[Items listed in a dataset]
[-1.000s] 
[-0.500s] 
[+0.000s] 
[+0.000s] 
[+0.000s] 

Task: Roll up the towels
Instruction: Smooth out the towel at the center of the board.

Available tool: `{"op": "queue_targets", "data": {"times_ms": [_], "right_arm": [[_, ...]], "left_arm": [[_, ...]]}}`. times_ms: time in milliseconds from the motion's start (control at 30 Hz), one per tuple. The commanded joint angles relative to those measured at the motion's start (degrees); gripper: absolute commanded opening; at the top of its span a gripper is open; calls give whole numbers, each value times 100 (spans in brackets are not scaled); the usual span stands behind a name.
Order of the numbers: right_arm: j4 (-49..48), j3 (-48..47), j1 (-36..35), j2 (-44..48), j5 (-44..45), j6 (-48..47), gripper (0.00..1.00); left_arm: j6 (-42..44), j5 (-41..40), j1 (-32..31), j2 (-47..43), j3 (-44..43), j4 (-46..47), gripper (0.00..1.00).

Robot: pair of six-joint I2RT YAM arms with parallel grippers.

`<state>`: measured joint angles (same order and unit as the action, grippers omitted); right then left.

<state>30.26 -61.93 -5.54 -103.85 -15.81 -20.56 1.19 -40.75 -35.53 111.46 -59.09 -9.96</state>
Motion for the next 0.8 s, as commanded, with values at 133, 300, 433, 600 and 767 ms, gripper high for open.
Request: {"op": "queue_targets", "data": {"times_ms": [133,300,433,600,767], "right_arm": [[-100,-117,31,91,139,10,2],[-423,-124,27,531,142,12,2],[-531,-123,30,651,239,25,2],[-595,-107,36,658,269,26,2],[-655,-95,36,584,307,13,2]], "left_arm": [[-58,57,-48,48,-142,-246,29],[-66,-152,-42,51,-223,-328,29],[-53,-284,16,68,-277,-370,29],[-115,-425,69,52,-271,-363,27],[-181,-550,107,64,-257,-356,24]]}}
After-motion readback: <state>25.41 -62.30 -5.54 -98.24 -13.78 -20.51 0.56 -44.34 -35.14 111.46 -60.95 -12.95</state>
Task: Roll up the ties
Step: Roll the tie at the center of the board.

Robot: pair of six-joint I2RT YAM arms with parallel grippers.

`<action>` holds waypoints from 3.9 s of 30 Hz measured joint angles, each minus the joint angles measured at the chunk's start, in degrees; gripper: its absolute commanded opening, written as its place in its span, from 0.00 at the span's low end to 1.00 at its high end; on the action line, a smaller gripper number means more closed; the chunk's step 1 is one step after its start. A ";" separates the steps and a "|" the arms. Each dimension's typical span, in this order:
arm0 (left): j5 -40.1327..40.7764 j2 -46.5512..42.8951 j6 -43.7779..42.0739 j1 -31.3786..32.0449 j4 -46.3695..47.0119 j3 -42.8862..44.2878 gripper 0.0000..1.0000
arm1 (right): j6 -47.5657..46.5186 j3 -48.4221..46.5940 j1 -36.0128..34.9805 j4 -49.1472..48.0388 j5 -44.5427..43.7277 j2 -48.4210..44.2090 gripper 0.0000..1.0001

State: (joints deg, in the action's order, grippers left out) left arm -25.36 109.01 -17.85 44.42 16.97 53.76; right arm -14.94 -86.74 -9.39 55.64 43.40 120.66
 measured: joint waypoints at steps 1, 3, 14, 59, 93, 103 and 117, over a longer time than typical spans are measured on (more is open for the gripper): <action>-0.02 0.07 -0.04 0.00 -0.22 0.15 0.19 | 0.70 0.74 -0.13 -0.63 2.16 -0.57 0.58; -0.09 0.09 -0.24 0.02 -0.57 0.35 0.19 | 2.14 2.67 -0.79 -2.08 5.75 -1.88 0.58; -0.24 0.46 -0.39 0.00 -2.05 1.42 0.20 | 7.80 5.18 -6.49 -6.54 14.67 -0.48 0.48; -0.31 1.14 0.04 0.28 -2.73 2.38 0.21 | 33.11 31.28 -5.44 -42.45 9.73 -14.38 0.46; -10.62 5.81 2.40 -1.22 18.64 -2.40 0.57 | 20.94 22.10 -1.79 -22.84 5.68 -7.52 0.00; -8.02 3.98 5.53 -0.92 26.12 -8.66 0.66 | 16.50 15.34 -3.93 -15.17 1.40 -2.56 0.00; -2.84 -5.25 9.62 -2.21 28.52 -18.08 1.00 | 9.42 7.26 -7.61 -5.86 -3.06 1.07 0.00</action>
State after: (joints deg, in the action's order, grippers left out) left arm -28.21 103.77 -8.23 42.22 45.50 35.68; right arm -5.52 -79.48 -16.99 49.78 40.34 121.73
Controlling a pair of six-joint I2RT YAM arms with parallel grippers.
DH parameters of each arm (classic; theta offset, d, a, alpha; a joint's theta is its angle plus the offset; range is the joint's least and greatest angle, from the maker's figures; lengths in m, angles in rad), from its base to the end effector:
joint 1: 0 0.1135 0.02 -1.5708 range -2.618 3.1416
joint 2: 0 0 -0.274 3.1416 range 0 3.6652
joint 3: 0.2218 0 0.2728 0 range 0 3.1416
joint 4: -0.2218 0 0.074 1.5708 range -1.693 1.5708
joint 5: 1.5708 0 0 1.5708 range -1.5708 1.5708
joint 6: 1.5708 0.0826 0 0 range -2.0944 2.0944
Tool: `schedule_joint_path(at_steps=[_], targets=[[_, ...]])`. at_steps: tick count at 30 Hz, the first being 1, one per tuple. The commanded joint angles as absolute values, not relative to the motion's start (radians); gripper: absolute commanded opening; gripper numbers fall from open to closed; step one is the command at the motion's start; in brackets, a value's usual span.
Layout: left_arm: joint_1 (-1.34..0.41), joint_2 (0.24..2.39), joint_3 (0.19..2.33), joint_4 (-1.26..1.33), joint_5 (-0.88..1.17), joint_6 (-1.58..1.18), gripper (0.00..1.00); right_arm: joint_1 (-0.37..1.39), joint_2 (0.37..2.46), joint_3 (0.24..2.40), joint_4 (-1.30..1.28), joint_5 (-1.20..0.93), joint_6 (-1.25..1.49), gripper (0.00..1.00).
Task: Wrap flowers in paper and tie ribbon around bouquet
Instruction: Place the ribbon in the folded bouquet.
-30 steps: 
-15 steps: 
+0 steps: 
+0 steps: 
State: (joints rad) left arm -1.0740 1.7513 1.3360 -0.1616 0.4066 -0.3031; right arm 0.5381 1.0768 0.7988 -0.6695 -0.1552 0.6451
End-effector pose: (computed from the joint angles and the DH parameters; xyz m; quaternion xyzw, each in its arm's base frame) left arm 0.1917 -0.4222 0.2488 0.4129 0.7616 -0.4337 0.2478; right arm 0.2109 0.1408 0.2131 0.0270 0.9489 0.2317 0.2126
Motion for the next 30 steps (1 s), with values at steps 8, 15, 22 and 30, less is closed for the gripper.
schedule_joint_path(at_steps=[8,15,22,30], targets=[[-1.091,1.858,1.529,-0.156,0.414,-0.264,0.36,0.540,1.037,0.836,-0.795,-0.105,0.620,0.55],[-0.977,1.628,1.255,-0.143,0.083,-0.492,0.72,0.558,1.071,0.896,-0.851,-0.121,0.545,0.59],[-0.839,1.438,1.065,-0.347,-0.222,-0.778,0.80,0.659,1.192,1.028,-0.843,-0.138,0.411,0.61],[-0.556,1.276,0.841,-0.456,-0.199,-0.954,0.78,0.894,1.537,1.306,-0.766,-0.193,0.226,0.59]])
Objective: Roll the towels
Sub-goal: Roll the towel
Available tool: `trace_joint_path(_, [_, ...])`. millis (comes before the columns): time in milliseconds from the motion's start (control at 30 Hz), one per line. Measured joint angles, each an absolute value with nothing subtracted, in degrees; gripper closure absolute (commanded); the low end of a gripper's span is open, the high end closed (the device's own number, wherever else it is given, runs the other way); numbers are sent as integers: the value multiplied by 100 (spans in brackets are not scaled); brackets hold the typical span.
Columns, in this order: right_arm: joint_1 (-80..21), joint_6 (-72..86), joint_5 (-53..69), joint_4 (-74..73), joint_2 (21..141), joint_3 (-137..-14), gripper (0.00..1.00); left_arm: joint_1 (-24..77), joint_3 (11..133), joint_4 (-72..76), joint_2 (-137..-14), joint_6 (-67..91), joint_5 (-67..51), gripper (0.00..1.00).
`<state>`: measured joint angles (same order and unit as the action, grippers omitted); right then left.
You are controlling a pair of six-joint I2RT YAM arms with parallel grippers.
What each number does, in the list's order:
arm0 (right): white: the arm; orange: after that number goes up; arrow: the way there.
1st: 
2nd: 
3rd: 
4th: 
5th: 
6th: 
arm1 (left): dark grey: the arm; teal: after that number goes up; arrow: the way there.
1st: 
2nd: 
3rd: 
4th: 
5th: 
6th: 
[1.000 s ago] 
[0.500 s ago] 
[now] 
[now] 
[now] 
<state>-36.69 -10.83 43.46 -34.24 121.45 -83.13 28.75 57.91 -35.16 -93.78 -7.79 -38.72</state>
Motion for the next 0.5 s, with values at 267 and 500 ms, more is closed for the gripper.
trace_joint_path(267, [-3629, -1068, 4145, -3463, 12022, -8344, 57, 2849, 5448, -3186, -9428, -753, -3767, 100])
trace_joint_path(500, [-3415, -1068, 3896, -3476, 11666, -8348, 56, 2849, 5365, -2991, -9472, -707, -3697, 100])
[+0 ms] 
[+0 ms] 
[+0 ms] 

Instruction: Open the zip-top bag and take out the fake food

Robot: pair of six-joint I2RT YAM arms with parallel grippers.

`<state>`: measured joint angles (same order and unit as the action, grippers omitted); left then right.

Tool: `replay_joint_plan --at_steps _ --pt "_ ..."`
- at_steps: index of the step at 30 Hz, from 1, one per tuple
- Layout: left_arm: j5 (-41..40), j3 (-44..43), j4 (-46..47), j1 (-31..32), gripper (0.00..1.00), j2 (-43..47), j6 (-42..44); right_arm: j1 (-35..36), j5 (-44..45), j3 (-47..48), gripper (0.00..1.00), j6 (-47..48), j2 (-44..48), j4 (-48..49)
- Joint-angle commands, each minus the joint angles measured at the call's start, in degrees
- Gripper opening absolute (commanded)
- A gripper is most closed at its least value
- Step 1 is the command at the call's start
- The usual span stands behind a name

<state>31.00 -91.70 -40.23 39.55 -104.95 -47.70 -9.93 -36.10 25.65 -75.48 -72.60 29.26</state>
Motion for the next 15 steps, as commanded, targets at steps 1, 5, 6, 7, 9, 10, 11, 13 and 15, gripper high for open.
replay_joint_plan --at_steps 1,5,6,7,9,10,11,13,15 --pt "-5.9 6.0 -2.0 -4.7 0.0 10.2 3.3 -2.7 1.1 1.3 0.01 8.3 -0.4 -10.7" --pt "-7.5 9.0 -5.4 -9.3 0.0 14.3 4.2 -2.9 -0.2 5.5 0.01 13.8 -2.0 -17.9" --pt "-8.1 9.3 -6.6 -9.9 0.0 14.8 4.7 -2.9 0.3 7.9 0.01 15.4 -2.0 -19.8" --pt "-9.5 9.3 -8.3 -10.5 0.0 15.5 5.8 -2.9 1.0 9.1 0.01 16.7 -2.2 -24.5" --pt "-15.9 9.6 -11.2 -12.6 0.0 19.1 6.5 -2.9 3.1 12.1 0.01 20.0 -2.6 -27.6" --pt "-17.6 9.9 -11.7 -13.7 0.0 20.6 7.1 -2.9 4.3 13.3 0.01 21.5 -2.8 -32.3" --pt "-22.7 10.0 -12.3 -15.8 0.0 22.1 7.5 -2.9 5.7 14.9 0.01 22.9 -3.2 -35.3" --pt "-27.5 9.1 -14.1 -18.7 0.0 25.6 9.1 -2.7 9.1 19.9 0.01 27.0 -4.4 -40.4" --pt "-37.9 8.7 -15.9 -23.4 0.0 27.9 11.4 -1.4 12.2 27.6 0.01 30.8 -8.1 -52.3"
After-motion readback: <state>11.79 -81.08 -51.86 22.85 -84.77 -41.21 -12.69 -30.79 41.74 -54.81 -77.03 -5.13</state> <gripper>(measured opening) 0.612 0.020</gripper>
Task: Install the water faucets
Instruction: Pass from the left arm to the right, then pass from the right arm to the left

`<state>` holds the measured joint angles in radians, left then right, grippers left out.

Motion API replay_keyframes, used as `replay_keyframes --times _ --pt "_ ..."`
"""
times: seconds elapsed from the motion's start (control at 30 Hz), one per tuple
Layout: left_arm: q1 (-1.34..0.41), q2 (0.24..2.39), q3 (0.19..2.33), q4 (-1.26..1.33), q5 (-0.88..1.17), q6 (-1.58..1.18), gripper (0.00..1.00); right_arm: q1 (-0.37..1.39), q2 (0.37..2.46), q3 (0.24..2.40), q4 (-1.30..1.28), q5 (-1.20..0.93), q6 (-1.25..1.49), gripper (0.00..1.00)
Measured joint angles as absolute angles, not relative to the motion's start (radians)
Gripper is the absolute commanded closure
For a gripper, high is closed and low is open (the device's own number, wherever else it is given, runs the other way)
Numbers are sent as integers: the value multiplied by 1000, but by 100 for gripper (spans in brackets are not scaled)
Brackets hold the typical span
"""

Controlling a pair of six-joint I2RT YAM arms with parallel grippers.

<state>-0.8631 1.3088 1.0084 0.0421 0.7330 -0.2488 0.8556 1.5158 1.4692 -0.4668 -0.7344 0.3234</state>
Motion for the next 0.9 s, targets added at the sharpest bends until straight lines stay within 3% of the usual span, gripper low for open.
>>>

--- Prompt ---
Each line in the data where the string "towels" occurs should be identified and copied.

--- Your solution ---
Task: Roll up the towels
Objective: Roll the towels

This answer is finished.